DATA4400

Data-Driven Forecasting

Lesson 9: Regression Models

Understanding relationships between variables to predict future outcomes

Where We Are in the Course

Weeks 1-4: Foundations (moving averages, stationarity, correlation)

Week 6: Prophet (automated business forecasting)

Weeks 7-8: ARIMA & VAR (time series patterns)

Week 9: Regression Models ← We are here

Using known relationships to forecast

Weeks 10-11: Integration and model selection

Learning Outcomes

By the end of this lesson, you will be able to:

1. Understand Simple Linear Regression

Predict outcomes using one predictor variable (e.g., sales from temperature)

2. Analyse Multiple Regression Models

Use multiple factors simultaneously (e.g., revenue from marketing, users, satisfaction)

3. Evaluate Model Quality Using Residuals

Determine if your model is making accurate predictions

4. Apply Dummy Variables for Categorical Effects

Account for events like weekends, holidays, or promotions

5. Incorporate Lag Terms for Time Dependencies

Use yesterday's values to predict today's outcomes

What is Regression Analysis?

Definition: A statistical method that examines relationships between variables to predict outcomes and understand dependencies in data.

Key Goals

Predict future outcomes
Understand how factors impact your target variable
Quantify relationships (e.g., "$1 marketing spend = $3.50 revenue")
Test hypotheses about business drivers

Business Applications

Sales forecasting
Demand planning
Price optimization
Marketing effectiveness
Customer behavior prediction

Why Regression for Forecasting?

When you have known predictor variables (temperature, marketing spend, day of week), regression leverages these relationships to make more informed forecasts than methods relying solely on historical patterns.

Understanding Data Types

Data Type	Description	Example
Time Series	Observations of one subject over time at regular intervals	Daily stock prices for Tesla (2020-2025)
Cross-Sectional	Observations of different subjects at the same point in time	Salaries of 100 employees on 1 Jan 2024
Panel Data	Observations of multiple subjects over time	Monthly sales for 50 retail stores (2020-2025)
Multivariate Time Series	Multiple variables tracked simultaneously over time	Daily stock price AND trading volume for one company

For This Lesson: We focus on time series regression – using predictors to forecast outcomes over time.

Cross-Sectional vs.

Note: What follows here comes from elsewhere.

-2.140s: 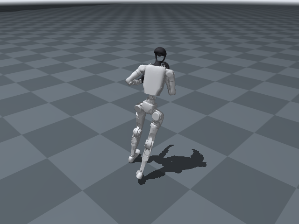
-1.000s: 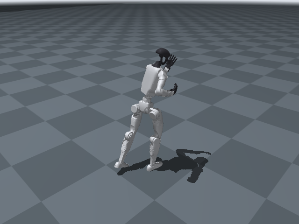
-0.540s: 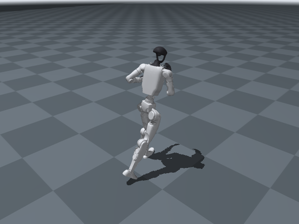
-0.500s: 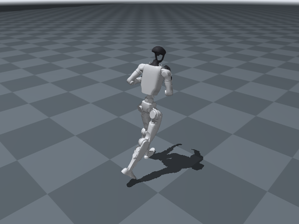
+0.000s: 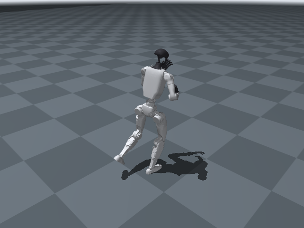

Longitudinal Data

Cross-Sectional Research

Data from different sources collected at the same time

📸

A snapshot in time

Example: Survey 1,000 customers on their satisfaction levels today

Longitudinal Research (Time Series)

Data collected from the same sources over a period of time

🎬

A movie over time

Example: Track the same 1,000 customers' satisfaction monthly for 2 years

Simple Linear Regression

Core Concept: Model the relationship between one predictor variable (X) and an outcome variable (Y)

General Formula

Y_t = β₀ + β₁X_t + ε_t

Y_t = Variable you want to forecast (dependent variable)
X_t = Predictor variable (independent variable)
β₀ = Intercept (baseline value when X = 0)
β₁ = Slope (change in Y for each unit change in X)
ε_t = Error term (random variation)

Simplest Version - Time Trend Model:

Y_t = β₀ + β₁t + ε_t

Where t is simply the time period (1, 2, 3, ...)

Quick Check: Understanding Regression

A coffee shop wants to forecast daily sales. They notice sales increase on colder days. Which is the appropriate setup?

A) Y = Temperature, X = Sales

B) Y = Sales, X = Temperature

C) Y = Time, X = Sales

D) Y = Sales, X = Time and Temperature (multiple regression)

Simple Regression: Visual Intuition

Each point represents one observation. The line represents our regression model.

The Line Shows:

The general trend
Predicted values
The relationship strength

The Scatter Shows:

Actual observations
How much variation exists
Outliers or unusual patterns

Worked Example: Cricket Ground Attendance

Scenario: A large cricket ground tracks annual attendance (thousands) from 2003-2010.

Can we forecast future attendance using a time trend?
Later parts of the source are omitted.